§ RECORDS FOR THIS EXERCISE:
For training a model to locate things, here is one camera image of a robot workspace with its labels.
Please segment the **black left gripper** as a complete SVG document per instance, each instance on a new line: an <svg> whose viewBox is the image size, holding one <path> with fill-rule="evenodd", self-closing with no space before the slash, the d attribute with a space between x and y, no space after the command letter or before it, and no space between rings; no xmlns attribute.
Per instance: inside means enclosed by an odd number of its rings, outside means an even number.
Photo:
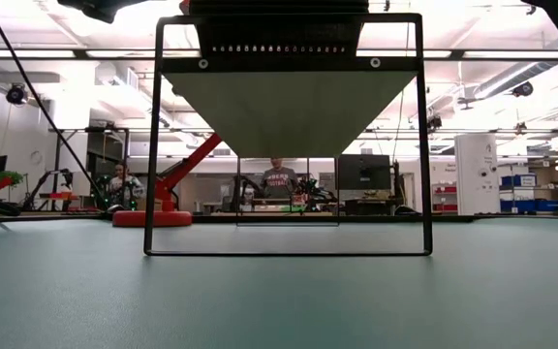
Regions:
<svg viewBox="0 0 558 349"><path fill-rule="evenodd" d="M57 0L57 3L101 22L113 23L119 10L145 1L147 0Z"/></svg>

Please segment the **black metal rack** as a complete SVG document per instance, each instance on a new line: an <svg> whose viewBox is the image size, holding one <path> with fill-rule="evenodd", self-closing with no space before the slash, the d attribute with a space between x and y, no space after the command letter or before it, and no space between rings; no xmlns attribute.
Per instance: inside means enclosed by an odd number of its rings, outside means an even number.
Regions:
<svg viewBox="0 0 558 349"><path fill-rule="evenodd" d="M65 210L105 209L115 201L110 181L115 167L126 166L130 131L87 126L52 129L51 184L48 190Z"/></svg>

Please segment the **person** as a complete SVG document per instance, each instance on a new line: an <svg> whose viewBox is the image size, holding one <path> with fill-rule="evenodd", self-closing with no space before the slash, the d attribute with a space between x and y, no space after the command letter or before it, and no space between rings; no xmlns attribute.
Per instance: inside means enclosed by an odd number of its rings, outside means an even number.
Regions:
<svg viewBox="0 0 558 349"><path fill-rule="evenodd" d="M292 168L283 165L282 158L271 158L271 168L263 173L261 187L268 199L290 199L298 185Z"/></svg>
<svg viewBox="0 0 558 349"><path fill-rule="evenodd" d="M123 164L117 164L114 177L108 184L110 204L135 210L138 207L138 200L144 197L145 187L140 180L131 175Z"/></svg>

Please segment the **red desk lamp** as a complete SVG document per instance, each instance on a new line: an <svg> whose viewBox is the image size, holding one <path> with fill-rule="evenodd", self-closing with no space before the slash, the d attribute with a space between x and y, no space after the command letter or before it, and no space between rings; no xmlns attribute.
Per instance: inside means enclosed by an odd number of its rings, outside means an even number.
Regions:
<svg viewBox="0 0 558 349"><path fill-rule="evenodd" d="M145 210L119 210L113 216L115 227L140 228L182 227L193 223L190 212L180 211L178 201L173 200L173 189L190 171L192 171L221 141L212 134L188 157L167 168L160 174L156 170L148 172L154 175L154 182L148 183L153 190L153 197L146 199Z"/></svg>

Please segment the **black computer monitor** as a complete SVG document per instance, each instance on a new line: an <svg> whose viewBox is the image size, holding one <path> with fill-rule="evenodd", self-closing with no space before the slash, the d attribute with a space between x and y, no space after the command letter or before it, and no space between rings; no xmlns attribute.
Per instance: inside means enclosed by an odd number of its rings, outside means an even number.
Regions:
<svg viewBox="0 0 558 349"><path fill-rule="evenodd" d="M389 190L391 163L387 155L343 154L338 158L340 190Z"/></svg>

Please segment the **white pillar with signs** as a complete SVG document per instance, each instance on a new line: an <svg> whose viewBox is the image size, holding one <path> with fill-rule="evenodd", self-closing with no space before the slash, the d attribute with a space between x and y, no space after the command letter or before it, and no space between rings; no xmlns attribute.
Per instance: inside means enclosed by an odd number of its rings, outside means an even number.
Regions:
<svg viewBox="0 0 558 349"><path fill-rule="evenodd" d="M464 134L454 138L458 213L500 212L497 144L494 134Z"/></svg>

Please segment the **blue labelled storage bin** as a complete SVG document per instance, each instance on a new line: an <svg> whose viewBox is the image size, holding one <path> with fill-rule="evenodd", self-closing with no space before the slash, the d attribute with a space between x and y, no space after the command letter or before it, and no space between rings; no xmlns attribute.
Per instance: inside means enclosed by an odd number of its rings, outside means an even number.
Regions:
<svg viewBox="0 0 558 349"><path fill-rule="evenodd" d="M501 177L501 186L512 187L536 187L537 177L534 174L514 174Z"/></svg>

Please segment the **wooden shelf with black frame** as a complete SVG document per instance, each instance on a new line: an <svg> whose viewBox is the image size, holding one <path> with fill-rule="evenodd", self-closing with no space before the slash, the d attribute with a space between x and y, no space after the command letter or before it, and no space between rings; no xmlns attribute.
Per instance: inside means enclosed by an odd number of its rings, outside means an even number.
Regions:
<svg viewBox="0 0 558 349"><path fill-rule="evenodd" d="M412 56L204 56L195 26L310 16L414 25ZM292 13L170 16L156 25L154 80L169 81L239 157L336 158L410 83L425 92L418 13Z"/></svg>

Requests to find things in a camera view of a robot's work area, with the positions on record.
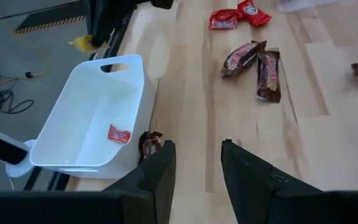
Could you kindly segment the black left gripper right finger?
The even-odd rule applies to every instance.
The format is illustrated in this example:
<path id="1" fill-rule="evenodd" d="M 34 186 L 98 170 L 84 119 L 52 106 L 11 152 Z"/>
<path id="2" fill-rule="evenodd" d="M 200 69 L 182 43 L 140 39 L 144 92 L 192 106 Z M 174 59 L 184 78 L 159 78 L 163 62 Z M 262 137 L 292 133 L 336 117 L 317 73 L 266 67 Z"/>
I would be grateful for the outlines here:
<path id="1" fill-rule="evenodd" d="M 322 191 L 241 148 L 221 143 L 224 181 L 238 224 L 301 224 L 307 201 L 295 197 Z"/>

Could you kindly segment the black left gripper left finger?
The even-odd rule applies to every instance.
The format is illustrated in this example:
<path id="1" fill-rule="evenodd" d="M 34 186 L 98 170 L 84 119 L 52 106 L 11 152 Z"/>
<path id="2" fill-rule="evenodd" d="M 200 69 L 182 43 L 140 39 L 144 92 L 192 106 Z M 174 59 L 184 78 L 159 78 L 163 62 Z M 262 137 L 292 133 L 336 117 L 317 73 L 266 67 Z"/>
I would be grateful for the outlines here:
<path id="1" fill-rule="evenodd" d="M 176 179 L 176 147 L 166 140 L 158 152 L 115 181 L 115 197 L 104 224 L 169 224 Z"/>

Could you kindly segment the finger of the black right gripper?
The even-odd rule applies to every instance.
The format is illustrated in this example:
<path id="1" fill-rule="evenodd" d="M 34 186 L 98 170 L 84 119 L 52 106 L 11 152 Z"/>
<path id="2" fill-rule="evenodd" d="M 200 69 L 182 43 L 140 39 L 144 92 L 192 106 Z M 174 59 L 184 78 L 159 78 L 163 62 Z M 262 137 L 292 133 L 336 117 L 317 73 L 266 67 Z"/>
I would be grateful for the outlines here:
<path id="1" fill-rule="evenodd" d="M 136 0 L 85 0 L 86 25 L 92 46 L 102 46 L 123 19 L 134 10 Z"/>

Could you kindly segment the small yellow candy wrapper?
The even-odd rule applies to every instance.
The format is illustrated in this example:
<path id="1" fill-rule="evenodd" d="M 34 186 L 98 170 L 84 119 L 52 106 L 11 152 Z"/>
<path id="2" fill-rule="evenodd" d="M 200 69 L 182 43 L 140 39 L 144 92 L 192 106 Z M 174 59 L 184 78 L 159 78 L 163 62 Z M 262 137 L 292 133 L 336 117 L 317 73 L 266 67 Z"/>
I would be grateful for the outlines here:
<path id="1" fill-rule="evenodd" d="M 99 47 L 96 47 L 92 44 L 92 40 L 92 35 L 84 35 L 68 43 L 83 53 L 96 53 L 101 49 L 107 49 L 109 47 L 107 42 L 103 42 Z"/>

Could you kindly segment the small pink-red candy wrapper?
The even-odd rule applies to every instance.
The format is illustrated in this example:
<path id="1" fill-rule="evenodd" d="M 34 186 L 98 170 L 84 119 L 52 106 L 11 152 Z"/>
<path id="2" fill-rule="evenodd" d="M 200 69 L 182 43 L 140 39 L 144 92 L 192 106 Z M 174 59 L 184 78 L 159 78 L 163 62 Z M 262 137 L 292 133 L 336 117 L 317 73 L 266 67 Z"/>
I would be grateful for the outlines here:
<path id="1" fill-rule="evenodd" d="M 108 139 L 110 141 L 119 141 L 123 144 L 127 144 L 131 139 L 131 132 L 119 130 L 115 126 L 110 124 L 108 131 Z"/>

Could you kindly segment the red KitKat candy bar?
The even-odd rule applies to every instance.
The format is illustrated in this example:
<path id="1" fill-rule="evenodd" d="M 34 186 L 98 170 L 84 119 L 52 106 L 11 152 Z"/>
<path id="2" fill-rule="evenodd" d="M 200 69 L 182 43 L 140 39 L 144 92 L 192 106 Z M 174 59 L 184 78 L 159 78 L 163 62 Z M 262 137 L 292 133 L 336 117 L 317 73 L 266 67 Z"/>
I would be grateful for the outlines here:
<path id="1" fill-rule="evenodd" d="M 271 16 L 257 8 L 253 0 L 244 0 L 237 5 L 237 9 L 243 13 L 247 22 L 253 26 L 264 26 L 270 22 Z"/>
<path id="2" fill-rule="evenodd" d="M 237 11 L 222 9 L 215 11 L 209 18 L 209 30 L 232 30 L 237 27 Z"/>

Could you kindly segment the black hazard-striped floor mat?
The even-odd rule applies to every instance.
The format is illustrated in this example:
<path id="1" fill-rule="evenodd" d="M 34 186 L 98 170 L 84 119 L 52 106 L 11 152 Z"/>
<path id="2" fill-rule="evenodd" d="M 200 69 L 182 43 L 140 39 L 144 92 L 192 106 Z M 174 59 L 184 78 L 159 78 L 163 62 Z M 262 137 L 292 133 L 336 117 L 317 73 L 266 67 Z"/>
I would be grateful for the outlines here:
<path id="1" fill-rule="evenodd" d="M 15 34 L 57 27 L 86 19 L 83 1 L 73 1 L 28 15 L 15 29 Z"/>

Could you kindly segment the white plastic bin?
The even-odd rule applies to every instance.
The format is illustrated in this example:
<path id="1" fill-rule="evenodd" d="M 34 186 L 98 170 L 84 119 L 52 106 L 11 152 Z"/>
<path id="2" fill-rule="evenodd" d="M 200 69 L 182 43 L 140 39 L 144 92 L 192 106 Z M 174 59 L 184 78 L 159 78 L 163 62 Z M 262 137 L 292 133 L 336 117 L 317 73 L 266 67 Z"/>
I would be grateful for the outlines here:
<path id="1" fill-rule="evenodd" d="M 74 177 L 120 179 L 138 165 L 154 99 L 140 55 L 83 62 L 72 70 L 29 159 Z M 130 141 L 110 141 L 110 124 L 130 131 Z"/>

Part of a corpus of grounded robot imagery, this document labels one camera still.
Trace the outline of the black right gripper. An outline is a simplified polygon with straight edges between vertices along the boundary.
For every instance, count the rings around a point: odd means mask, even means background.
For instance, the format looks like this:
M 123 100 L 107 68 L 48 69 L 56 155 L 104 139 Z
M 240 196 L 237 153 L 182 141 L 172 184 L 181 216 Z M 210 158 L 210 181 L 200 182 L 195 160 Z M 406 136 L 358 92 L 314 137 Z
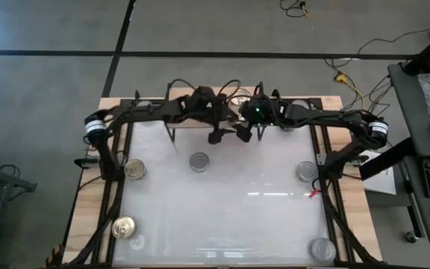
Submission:
M 238 112 L 247 124 L 236 125 L 236 136 L 242 142 L 249 142 L 252 137 L 253 125 L 263 125 L 266 122 L 266 114 L 261 108 L 240 108 Z

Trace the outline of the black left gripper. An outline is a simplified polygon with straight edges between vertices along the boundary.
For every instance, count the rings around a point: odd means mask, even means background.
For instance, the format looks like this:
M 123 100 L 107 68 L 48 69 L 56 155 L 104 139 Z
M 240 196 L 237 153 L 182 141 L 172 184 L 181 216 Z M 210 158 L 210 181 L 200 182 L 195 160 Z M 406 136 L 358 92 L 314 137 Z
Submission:
M 215 96 L 210 101 L 211 106 L 207 108 L 207 122 L 214 128 L 214 130 L 208 135 L 209 144 L 214 145 L 221 142 L 224 135 L 224 129 L 220 129 L 219 124 L 230 120 L 233 117 L 233 113 L 228 106 L 227 99 L 226 95 Z

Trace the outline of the wooden shelf with black legs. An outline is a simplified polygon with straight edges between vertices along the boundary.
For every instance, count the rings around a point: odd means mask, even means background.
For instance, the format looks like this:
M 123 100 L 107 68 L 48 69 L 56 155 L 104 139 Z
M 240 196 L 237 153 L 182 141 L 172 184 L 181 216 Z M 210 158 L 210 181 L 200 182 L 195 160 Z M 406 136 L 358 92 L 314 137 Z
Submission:
M 235 130 L 234 126 L 238 123 L 241 123 L 240 120 L 242 119 L 242 117 L 238 113 L 239 107 L 234 104 L 234 100 L 240 99 L 240 97 L 242 96 L 241 92 L 243 92 L 244 95 L 247 95 L 247 96 L 253 95 L 256 87 L 258 87 L 258 91 L 261 92 L 261 90 L 264 88 L 263 82 L 260 81 L 257 86 L 240 87 L 238 90 L 236 90 L 235 87 L 227 87 L 223 90 L 223 93 L 227 93 L 228 95 L 234 93 L 234 98 L 229 102 L 229 108 L 232 109 L 233 112 L 237 115 L 238 121 L 220 122 L 219 127 L 221 129 L 228 129 L 228 130 L 234 131 Z M 169 91 L 169 100 L 173 100 L 173 99 L 176 99 L 178 97 L 185 96 L 185 95 L 191 95 L 192 93 L 193 93 L 193 89 L 191 87 L 173 87 Z M 169 129 L 169 134 L 171 135 L 172 138 L 175 137 L 175 133 L 172 132 L 172 129 L 190 129 L 190 128 L 212 129 L 213 128 L 213 126 L 210 126 L 207 123 L 201 123 L 199 121 L 192 120 L 192 119 L 185 120 L 182 123 L 170 123 L 170 124 L 167 123 L 166 125 L 167 125 L 167 128 Z

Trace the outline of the white paper sheet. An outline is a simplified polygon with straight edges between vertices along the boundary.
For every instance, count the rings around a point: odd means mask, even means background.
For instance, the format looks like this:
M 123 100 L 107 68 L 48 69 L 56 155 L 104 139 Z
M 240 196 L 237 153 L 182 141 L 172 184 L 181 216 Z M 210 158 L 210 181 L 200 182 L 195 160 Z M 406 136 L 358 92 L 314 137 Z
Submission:
M 369 178 L 367 177 L 366 169 L 363 168 L 365 164 L 379 156 L 380 153 L 369 150 L 366 150 L 360 154 L 361 166 L 359 167 L 359 171 L 360 176 L 364 177 L 364 190 L 374 191 L 381 194 L 396 195 L 396 184 L 392 167 L 389 167 L 386 170 L 383 170 Z

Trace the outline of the black metal pole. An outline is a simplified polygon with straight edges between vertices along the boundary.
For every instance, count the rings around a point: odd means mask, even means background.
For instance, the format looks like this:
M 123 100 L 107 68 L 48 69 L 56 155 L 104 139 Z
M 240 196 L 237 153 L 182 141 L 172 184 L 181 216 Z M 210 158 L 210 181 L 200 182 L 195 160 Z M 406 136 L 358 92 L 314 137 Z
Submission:
M 430 70 L 430 44 L 415 55 L 403 68 L 406 75 L 414 76 Z
M 404 157 L 412 155 L 416 155 L 416 150 L 412 139 L 408 137 L 386 152 L 362 164 L 359 167 L 361 179 L 367 180 L 398 164 Z

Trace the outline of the grey desk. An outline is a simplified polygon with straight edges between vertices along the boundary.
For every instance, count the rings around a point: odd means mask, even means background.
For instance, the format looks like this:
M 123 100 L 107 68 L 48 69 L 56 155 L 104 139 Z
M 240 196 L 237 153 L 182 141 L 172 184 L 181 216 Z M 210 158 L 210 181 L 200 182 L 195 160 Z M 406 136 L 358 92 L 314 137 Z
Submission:
M 425 195 L 422 168 L 422 160 L 430 159 L 430 113 L 418 78 L 405 74 L 401 64 L 391 64 L 387 70 L 414 147 L 414 154 L 402 162 L 430 242 L 430 198 Z

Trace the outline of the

§ HOW TO COMPLETE THIS TASK: Restate the listing word for word, but only from its first line through the line with "Please segment the **black left", keeping both end lines.

§ RESPONSE:
For training a model to locate things, here is one camera image of a robot workspace with its labels.
Please segment the **black left gripper** as a complete SVG document per instance, each instance on a new line: an <svg> whose viewBox is the image size, holding one <path> with fill-rule="evenodd", self-closing with no space before the slash, the d attribute with a space between x and y, no space after the command letter or before it, and no space between rings; no xmlns attribute.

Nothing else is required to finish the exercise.